* What to work on *
Once the line with "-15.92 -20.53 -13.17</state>" is found in the entries below, print it and each following line exactly, stopping after the line with "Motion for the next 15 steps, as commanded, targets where"; print nothing else.

* Material provided *
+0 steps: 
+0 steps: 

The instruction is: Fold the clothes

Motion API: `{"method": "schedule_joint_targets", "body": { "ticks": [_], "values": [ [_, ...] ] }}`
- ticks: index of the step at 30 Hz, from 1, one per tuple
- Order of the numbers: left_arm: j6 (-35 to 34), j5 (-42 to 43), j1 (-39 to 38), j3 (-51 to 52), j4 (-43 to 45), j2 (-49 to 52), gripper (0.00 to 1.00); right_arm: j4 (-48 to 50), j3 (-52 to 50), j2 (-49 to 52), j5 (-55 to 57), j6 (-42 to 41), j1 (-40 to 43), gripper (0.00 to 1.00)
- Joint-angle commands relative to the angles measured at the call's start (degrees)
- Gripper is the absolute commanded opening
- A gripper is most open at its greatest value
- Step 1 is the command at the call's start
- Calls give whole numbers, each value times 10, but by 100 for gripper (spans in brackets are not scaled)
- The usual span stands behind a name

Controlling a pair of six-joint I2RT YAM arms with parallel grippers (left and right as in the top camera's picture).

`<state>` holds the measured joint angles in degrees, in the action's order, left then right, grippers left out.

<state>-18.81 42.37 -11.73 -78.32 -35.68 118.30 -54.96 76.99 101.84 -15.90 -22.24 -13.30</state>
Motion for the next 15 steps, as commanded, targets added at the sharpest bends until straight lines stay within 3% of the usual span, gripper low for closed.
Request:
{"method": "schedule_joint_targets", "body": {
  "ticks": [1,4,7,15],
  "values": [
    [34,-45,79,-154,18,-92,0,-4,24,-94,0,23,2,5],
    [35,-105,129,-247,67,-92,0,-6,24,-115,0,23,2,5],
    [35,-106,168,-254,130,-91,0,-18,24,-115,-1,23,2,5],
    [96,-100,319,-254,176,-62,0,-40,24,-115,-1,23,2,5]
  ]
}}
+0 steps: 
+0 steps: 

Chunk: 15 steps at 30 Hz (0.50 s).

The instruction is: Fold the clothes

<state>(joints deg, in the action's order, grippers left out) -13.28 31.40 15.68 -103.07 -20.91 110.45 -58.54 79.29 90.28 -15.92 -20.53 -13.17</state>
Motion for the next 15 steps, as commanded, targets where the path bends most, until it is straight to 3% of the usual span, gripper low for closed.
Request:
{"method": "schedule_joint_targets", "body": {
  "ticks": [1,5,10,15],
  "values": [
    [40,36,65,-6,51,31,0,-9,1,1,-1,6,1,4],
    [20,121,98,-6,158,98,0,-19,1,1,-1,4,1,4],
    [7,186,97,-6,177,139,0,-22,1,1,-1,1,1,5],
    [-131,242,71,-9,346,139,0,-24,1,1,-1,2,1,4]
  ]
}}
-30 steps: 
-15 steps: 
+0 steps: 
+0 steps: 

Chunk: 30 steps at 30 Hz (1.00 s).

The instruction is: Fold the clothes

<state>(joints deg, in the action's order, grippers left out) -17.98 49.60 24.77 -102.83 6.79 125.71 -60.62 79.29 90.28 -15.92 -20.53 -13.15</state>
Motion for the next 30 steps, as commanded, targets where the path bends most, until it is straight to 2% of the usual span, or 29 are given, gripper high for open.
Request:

* Written solution *
<state>(joints deg, in the action's order, grippers left out) -13.28 31.40 15.68 -103.07 -20.91 110.45 -58.54 79.29 90.28 -15.92 -20.53 -13.17</state>
Motion for the next 15 steps, as commanded, targets where the path bends most, until it is straight to 3% of the usual span, gripper low for closed.

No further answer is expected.